*WHAT YOU HAVE TO DO:* Of the entries below, restate word for word only the section that runs from the line with "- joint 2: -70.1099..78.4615" to the line with "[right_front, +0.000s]", counting both ends.

Entries taken from a collection:
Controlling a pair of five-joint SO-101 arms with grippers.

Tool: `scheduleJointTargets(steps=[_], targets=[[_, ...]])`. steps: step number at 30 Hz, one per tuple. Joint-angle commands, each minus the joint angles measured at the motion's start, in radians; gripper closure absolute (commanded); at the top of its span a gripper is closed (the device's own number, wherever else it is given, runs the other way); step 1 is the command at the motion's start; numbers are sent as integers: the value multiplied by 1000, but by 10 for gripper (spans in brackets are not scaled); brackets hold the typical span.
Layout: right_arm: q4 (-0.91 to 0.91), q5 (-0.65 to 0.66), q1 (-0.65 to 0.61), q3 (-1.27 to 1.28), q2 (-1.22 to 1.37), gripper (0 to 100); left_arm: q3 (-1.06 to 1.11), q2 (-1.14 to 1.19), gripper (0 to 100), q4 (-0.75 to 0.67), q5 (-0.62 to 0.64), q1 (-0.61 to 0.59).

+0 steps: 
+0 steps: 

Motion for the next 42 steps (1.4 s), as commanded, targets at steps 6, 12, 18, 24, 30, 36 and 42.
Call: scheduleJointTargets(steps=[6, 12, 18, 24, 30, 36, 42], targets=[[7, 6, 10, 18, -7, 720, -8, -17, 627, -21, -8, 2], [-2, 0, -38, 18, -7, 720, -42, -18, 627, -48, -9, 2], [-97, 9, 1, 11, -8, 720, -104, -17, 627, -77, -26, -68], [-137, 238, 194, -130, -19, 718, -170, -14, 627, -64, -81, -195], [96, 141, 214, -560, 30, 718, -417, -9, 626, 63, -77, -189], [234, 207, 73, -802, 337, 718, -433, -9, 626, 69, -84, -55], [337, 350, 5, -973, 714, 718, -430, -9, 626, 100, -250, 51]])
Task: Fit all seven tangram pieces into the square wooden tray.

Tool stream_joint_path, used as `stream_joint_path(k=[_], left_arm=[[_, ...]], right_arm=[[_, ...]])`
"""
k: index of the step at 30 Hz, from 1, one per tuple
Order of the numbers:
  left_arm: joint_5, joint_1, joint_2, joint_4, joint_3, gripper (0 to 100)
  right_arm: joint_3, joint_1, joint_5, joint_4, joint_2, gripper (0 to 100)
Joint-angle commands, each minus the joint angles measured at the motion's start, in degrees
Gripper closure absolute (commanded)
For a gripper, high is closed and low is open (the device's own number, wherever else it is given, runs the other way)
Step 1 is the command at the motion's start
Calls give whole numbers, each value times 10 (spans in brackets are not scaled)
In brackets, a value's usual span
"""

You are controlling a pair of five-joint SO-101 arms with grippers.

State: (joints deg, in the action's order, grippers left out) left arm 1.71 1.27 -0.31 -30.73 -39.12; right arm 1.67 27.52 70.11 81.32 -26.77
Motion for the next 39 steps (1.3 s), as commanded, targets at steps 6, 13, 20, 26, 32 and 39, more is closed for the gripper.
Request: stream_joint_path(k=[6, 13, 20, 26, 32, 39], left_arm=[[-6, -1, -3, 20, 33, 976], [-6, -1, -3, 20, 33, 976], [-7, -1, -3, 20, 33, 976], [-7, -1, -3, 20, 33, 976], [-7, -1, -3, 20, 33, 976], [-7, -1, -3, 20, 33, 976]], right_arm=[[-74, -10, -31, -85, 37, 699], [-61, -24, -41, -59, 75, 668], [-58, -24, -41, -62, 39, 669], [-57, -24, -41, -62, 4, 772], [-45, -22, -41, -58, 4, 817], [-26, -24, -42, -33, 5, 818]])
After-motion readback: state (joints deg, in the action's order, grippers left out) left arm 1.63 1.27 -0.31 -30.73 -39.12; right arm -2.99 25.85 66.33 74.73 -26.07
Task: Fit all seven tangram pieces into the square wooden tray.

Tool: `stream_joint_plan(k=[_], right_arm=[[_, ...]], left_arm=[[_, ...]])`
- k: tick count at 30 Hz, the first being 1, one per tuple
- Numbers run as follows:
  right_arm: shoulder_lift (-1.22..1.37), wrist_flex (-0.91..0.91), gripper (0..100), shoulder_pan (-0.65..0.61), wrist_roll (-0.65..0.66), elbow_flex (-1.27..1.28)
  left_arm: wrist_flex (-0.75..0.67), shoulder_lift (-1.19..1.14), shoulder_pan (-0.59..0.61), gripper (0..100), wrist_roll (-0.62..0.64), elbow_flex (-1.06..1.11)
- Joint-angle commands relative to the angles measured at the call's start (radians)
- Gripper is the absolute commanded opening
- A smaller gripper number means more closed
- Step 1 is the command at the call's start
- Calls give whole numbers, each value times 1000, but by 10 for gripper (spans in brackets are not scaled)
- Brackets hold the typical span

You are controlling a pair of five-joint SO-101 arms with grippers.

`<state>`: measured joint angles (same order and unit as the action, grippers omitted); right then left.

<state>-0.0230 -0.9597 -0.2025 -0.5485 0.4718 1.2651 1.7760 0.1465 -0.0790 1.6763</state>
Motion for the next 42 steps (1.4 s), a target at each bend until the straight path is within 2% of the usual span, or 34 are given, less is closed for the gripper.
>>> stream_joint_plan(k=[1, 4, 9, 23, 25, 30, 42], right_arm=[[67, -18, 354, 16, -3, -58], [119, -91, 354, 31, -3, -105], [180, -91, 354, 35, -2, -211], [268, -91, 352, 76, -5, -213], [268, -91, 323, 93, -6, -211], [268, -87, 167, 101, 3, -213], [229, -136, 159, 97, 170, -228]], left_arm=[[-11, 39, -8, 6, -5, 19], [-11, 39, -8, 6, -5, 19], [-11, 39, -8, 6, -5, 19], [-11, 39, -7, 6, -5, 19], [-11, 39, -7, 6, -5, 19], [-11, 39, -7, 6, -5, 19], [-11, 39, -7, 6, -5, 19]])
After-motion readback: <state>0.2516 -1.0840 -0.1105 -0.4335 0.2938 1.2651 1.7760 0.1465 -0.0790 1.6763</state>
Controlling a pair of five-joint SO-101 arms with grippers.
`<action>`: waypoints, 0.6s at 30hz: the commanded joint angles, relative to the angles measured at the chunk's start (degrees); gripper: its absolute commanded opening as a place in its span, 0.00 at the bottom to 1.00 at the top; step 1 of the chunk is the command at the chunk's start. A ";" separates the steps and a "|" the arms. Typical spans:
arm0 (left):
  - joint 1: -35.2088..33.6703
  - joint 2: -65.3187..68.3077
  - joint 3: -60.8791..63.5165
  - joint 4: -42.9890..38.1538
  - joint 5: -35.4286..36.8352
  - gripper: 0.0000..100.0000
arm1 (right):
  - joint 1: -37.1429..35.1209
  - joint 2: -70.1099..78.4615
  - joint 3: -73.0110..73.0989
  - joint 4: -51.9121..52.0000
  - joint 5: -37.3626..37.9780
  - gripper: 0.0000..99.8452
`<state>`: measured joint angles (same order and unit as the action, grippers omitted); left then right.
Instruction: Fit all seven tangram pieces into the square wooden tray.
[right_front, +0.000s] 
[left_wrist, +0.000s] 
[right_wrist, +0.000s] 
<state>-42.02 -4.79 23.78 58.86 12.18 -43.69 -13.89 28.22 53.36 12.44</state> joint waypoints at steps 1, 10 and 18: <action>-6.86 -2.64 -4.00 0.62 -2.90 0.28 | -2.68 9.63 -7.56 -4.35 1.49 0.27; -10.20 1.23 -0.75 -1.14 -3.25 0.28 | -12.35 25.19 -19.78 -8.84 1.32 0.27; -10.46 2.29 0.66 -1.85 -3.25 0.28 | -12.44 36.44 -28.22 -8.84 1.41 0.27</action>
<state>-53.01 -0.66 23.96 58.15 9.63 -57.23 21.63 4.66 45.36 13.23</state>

*COMPLETED TASK:*
  - joint 2: -70.1099..78.4615
  - joint 3: -73.0110..73.0989
  - joint 4: -51.9121..52.0000
  - joint 5: -37.3626..37.9780
  - gripper: 0.0000..99.8452
`<state>`: measured joint angles (same order and unit as the action, grippers omitted); left then right.
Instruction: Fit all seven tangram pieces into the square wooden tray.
[right_front, +0.000s] 

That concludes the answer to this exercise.